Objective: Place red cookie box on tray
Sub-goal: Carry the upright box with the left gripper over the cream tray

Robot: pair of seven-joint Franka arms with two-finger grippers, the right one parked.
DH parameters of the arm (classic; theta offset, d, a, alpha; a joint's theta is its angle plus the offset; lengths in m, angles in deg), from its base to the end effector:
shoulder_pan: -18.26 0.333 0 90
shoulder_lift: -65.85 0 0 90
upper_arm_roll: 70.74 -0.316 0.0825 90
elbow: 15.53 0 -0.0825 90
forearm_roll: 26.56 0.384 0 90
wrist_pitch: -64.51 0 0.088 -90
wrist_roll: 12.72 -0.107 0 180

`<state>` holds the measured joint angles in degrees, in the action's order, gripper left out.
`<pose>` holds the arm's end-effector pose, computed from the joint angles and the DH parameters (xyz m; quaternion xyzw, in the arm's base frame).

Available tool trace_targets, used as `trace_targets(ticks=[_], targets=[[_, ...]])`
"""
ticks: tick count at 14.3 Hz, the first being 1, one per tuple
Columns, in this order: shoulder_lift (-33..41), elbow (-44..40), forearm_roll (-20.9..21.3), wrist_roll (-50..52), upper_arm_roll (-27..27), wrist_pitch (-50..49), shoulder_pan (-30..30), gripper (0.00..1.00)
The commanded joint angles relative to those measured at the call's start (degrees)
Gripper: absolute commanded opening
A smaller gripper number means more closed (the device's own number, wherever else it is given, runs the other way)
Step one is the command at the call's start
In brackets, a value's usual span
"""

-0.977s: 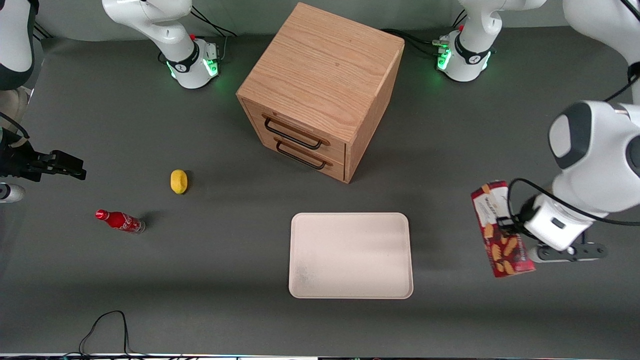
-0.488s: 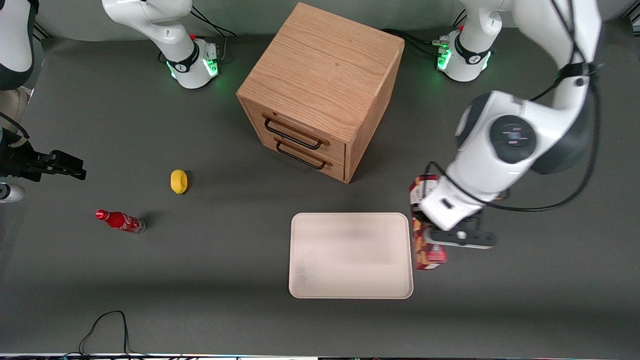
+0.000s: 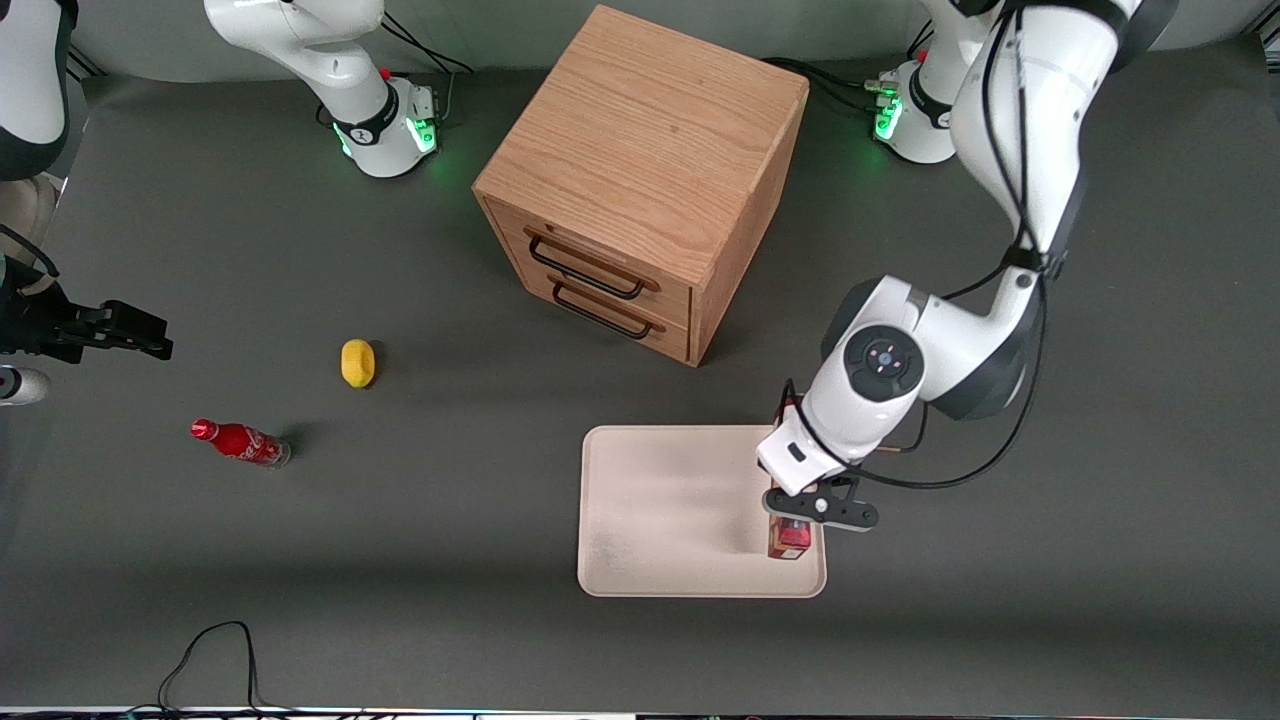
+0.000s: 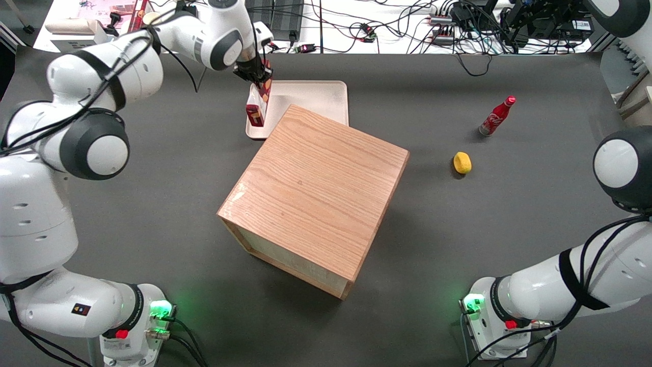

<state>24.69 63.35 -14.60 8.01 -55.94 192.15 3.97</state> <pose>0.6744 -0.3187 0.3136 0.9926 -0.0926 0.0736 0.0282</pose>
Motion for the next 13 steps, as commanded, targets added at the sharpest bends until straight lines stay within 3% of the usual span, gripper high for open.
trace_targets(ticks=[1, 9, 10, 11, 13], targets=[[-2.17, -2.32, 1.57, 1.33, -2.05, -0.02, -1.62, 0.00], [-6.13, -2.32, 1.40, 3.70, -4.52, 4.19, -2.76, 0.00], [-6.13, -2.15, 1.31, 3.87, -5.22, 4.80, -2.76, 0.17], [-6.04, -1.71, 1.83, 3.01, -5.49, 5.16, -2.85, 0.97], [-4.64, -1.00, 2.98, 3.43, -5.49, 7.09, -3.29, 1.00]])
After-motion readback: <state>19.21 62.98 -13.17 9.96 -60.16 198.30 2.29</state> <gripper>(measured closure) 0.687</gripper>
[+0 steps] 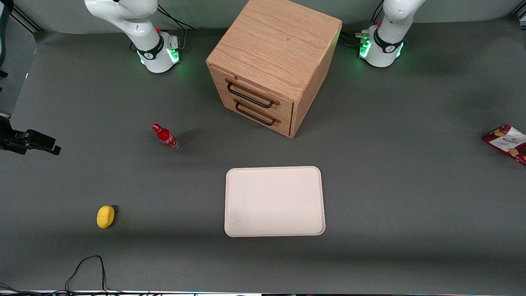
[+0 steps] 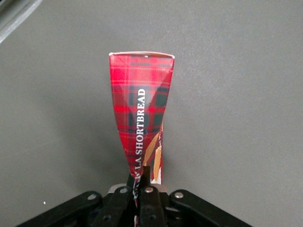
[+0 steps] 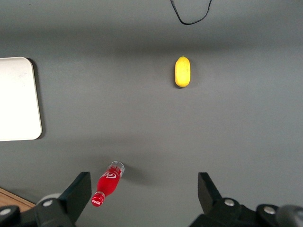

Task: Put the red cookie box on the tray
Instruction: 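Lift the box with the left gripper and carry it toward the tray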

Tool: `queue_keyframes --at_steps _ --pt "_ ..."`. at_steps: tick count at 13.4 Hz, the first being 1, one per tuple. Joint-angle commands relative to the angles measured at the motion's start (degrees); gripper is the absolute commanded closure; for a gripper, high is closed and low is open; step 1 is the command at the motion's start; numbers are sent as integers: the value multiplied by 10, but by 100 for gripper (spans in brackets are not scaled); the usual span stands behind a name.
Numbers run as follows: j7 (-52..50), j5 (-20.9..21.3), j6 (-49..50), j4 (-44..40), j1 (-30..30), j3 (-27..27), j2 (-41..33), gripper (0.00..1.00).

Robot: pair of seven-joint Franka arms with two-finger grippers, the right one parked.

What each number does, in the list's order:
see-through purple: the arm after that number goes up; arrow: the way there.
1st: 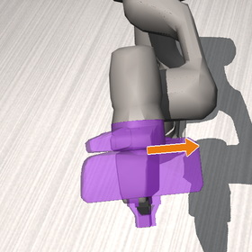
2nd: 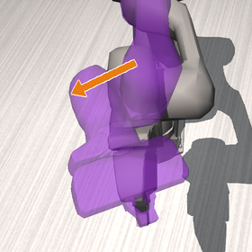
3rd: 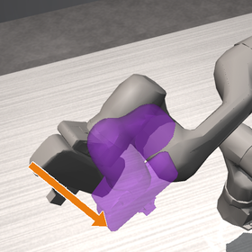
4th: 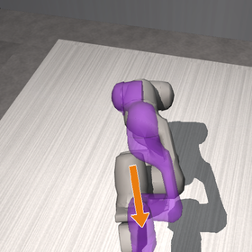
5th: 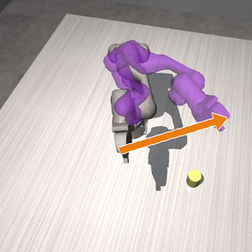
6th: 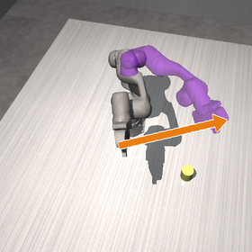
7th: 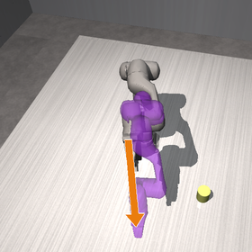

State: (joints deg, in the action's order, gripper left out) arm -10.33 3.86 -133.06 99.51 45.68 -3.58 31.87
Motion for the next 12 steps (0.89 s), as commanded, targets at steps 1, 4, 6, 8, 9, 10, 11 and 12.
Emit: queue_keyframes --at_steps 1,4,6,8,9,10,11,12 --pt "20 3 74 -25 -2 1 -52 100" --pt "22 3 186 -91 -3 1 -96 100" --pt "36 2 263 -158 -5 -1 -112 100" --pt "39 1 345 -245 -5 -2 -115 100" --pt "40 1 384 -286 -6 -3 -114 100" --pt "42 1 413 -321 -10 -3 -114 100" --pt "42 0 436 -350 -16 -4 -115 100" --pt "42 0 454 -368 -25 -4 -114 100"
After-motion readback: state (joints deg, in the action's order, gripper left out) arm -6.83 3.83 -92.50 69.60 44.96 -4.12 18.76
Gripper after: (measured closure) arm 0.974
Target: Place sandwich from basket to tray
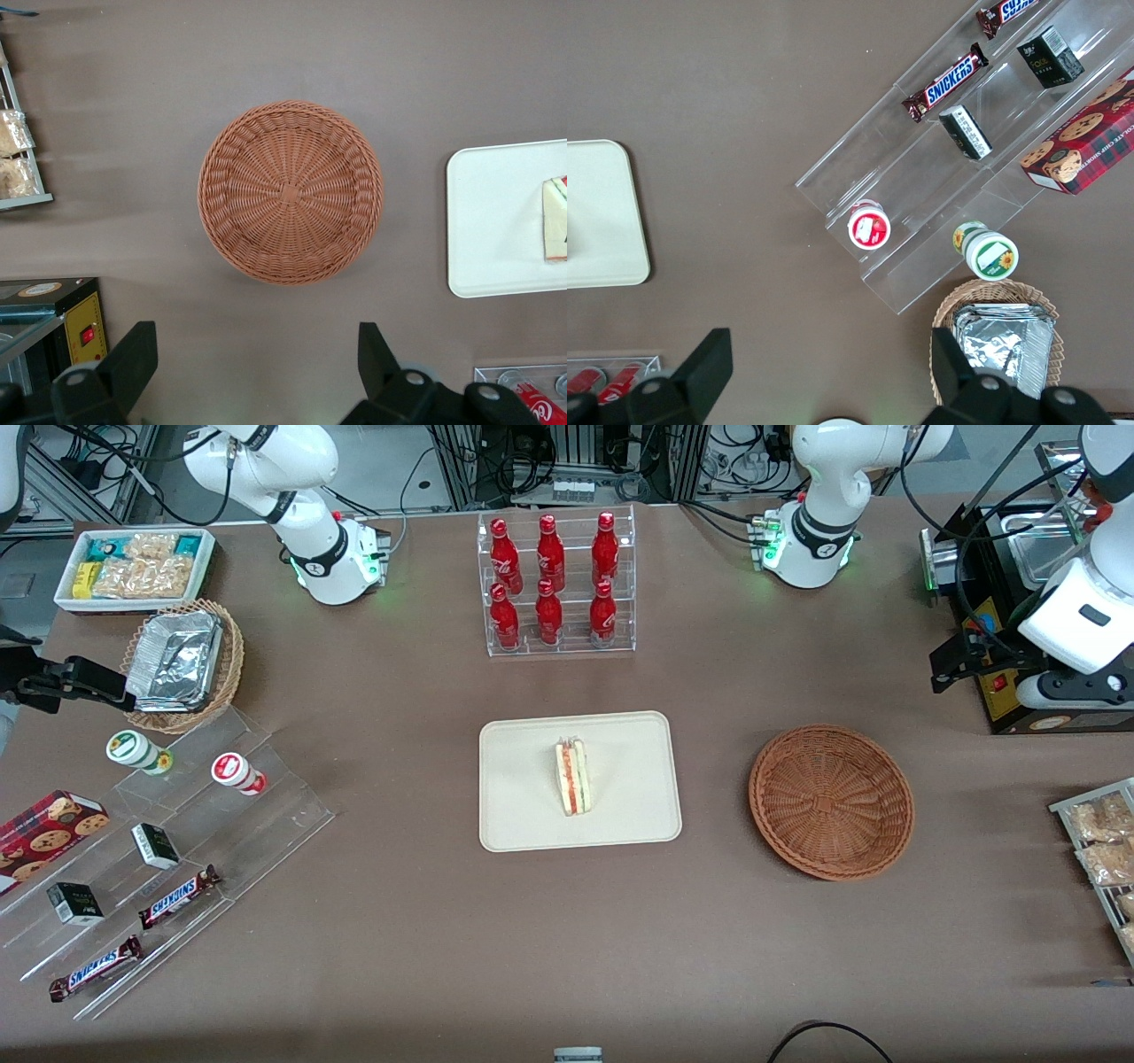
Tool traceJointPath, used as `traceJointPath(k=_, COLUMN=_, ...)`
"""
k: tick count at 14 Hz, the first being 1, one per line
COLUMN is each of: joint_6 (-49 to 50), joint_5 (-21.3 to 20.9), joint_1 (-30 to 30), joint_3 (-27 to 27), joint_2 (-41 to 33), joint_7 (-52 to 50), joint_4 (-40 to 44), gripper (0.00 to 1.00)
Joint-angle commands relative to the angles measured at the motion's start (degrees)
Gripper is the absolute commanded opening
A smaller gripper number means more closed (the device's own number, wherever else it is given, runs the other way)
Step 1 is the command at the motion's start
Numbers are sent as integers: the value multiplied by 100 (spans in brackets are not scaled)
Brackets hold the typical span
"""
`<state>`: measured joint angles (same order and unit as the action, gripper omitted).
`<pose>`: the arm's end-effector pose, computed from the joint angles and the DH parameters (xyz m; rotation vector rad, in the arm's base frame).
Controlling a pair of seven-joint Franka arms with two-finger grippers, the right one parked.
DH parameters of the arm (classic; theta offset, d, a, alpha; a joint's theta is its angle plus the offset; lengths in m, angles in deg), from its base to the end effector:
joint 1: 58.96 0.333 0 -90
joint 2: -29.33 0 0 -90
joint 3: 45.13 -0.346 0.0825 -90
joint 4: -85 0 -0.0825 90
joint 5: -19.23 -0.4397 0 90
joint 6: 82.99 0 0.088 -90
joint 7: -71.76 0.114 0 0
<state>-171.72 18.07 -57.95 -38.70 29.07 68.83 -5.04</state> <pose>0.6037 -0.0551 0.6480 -3.1187 0.0674 0.0262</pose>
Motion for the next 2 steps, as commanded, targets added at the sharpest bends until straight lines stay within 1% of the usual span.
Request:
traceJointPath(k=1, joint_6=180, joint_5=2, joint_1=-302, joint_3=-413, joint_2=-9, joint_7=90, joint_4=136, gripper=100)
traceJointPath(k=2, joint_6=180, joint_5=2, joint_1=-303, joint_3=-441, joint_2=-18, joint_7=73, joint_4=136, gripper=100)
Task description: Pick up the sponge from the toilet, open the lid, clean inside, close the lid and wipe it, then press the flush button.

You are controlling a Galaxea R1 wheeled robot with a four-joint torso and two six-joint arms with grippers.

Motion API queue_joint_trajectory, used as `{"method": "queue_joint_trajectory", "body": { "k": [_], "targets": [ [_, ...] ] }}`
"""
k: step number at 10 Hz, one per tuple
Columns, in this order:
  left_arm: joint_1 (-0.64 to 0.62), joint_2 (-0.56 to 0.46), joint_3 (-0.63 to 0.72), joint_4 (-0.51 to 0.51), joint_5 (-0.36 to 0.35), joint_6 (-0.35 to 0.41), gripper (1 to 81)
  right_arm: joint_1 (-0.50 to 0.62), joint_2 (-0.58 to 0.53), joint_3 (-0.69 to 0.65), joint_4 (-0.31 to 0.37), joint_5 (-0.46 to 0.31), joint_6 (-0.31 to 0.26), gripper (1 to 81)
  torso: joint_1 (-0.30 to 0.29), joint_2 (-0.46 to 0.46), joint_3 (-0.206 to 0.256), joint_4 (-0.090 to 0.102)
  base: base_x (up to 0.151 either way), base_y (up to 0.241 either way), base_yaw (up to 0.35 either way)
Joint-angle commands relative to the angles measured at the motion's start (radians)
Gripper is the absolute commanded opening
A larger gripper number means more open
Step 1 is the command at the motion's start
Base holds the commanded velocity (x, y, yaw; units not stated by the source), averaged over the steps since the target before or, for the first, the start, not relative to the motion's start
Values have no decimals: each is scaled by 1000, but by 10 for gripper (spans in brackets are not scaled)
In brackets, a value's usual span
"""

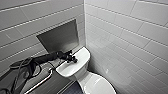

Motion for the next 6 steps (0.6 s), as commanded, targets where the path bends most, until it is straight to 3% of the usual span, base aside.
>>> {"method": "queue_joint_trajectory", "body": {
  "k": [1,6],
  "targets": [
    [-182,-29,-35,46,8,17,10,-8,-28,36,-10,-59,-1,10,0,0,0,0,0,0,0],
    [-214,-38,-69,48,6,20,10,-11,-31,42,-10,-59,-1,10,0,0,0,0,0,0,0]
  ]
}}
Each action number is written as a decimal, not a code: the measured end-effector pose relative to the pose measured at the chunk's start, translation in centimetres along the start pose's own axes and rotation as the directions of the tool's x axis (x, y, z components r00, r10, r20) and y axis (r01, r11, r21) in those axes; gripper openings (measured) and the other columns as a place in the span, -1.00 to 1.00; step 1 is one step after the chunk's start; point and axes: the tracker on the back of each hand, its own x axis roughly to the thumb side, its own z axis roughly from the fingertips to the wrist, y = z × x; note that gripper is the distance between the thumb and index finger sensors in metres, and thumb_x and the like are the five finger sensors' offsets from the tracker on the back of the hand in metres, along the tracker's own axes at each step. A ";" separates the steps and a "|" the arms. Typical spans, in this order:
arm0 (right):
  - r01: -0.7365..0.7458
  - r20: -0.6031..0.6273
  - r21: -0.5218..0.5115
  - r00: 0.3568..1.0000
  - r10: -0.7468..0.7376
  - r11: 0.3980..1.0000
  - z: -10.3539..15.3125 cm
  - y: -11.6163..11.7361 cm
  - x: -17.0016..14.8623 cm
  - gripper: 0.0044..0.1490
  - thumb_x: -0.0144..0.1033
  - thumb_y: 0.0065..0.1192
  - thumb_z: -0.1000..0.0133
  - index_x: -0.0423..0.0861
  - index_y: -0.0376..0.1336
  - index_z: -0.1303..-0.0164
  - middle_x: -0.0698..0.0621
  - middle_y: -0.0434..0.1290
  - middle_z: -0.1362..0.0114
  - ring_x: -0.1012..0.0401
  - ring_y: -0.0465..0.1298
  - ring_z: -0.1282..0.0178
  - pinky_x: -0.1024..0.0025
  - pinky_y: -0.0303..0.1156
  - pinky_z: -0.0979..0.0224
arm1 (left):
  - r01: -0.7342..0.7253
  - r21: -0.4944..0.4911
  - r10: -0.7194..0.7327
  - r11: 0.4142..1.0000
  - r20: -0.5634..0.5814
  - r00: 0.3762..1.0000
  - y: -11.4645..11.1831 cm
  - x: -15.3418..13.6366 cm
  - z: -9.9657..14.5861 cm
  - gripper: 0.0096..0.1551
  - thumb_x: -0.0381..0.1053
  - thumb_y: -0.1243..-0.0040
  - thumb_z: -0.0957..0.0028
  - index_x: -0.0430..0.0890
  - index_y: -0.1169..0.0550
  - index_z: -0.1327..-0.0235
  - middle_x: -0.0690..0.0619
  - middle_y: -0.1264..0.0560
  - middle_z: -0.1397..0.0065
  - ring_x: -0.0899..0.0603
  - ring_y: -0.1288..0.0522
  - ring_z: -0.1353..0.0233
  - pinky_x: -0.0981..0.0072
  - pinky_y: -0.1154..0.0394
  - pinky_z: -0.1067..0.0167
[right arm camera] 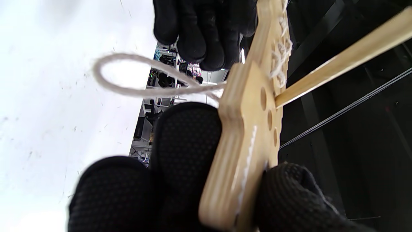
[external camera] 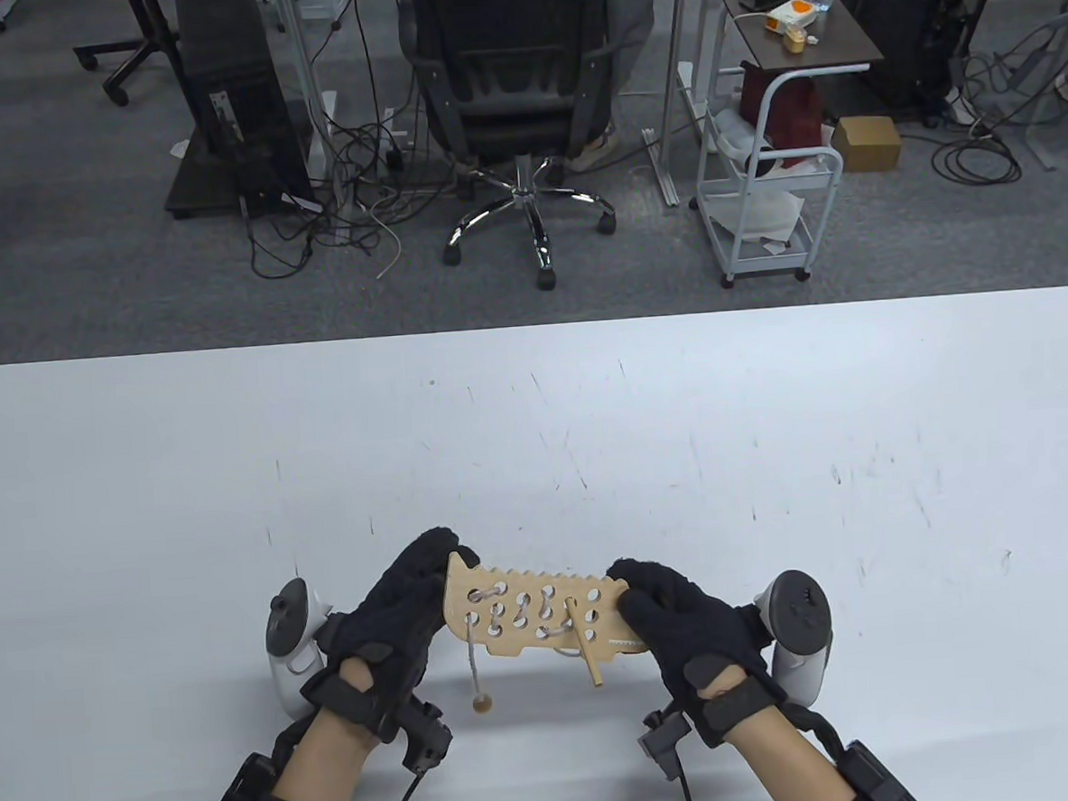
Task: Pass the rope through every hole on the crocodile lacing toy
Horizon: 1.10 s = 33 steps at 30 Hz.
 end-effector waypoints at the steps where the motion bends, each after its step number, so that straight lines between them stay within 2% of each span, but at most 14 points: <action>1: -0.005 -0.003 -0.008 1.000 0.005 1.000 0.0 -0.1 0.0 -0.41 -0.16 0.34 -0.05 -0.15 0.34 -0.24 -0.03 0.66 -0.07 0.09 0.73 0.14 0.10 0.56 -0.02 | 0.023 0.019 -0.023 1.000 0.019 1.000 0.2 0.3 0.1 -0.28 0.16 -0.22 -0.04 0.19 -0.32 -0.52 0.05 -0.38 -0.55 -0.20 -0.35 -0.53 -0.16 -0.21 -0.51; 9: -0.053 -0.025 -0.046 0.998 0.052 0.998 0.0 -0.5 0.0 -0.41 -0.15 0.36 -0.05 -0.15 0.35 -0.24 -0.03 0.68 -0.06 0.09 0.74 0.15 0.11 0.57 -0.01 | 0.249 0.096 -0.260 0.964 0.136 0.956 0.2 2.7 0.8 -0.26 0.27 -0.22 -0.03 0.32 -0.30 -0.53 -0.01 -0.19 -0.65 -0.26 -0.14 -0.61 -0.18 -0.08 -0.54; 17: -0.097 -0.038 -0.072 0.995 0.095 0.993 0.0 -0.6 -0.2 -0.40 -0.15 0.39 -0.05 -0.17 0.36 -0.22 -0.04 0.70 -0.05 0.10 0.76 0.16 0.11 0.58 0.01 | 0.525 0.140 -0.544 0.839 0.215 0.811 -1.9 4.2 1.4 -0.26 0.28 -0.29 0.03 0.39 -0.36 -0.49 -0.03 -0.09 -0.69 -0.30 0.01 -0.65 -0.24 0.04 -0.55; 22: -0.132 -0.043 -0.071 0.991 0.130 0.989 0.1 -0.4 -0.2 -0.40 -0.14 0.39 -0.04 -0.18 0.36 -0.22 -0.04 0.70 -0.04 0.10 0.77 0.16 0.13 0.59 0.02 | 0.667 0.148 -0.680 0.730 0.251 0.689 -3.4 4.5 1.7 -0.26 0.29 -0.33 0.06 0.42 -0.39 -0.46 -0.02 -0.07 -0.70 -0.31 0.05 -0.67 -0.27 0.09 -0.55; 27: -0.151 -0.046 -0.059 0.988 0.148 0.987 0.3 0.1 -0.2 -0.39 -0.14 0.40 -0.04 -0.19 0.36 -0.21 -0.04 0.71 -0.03 0.10 0.77 0.16 0.13 0.59 0.03 | 0.797 0.160 -0.800 0.583 0.284 0.528 -4.9 4.6 1.9 -0.28 0.29 -0.36 0.08 0.45 -0.42 -0.42 -0.01 -0.06 -0.72 -0.31 0.09 -0.68 -0.29 0.13 -0.55; 30: -0.163 -0.048 -0.050 0.986 0.161 0.985 0.4 0.4 -0.2 -0.40 -0.14 0.40 -0.04 -0.19 0.37 -0.21 -0.04 0.71 -0.03 0.10 0.77 0.16 0.13 0.60 0.03 | 0.865 0.162 -0.859 0.475 0.300 0.415 -5.9 4.5 2.1 -0.28 0.29 -0.39 0.10 0.46 -0.44 -0.41 0.00 -0.05 -0.72 -0.31 0.10 -0.68 -0.30 0.15 -0.54; 33: -0.176 -0.046 -0.038 0.984 0.174 0.984 0.5 0.7 -0.2 -0.39 -0.13 0.40 -0.04 -0.20 0.37 -0.20 -0.03 0.72 -0.03 0.11 0.78 0.16 0.14 0.60 0.04 | 0.904 0.153 -0.886 0.400 0.316 0.339 -6.8 4.1 2.2 -0.29 0.28 -0.40 0.11 0.48 -0.45 -0.39 0.02 -0.04 -0.73 -0.31 0.12 -0.69 -0.31 0.18 -0.55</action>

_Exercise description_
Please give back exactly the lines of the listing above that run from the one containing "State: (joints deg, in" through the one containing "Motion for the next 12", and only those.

_Solution for this task_
State: (joints deg, in the action's order, gripper left out) arm -10.33 3.86 -133.06 99.51 45.68 -3.58 31.87
Motion for the next 12 steps (0.89 s), as commanded, targets at steps 1, 4, 6, 8, 9, 10, 11 and 12.

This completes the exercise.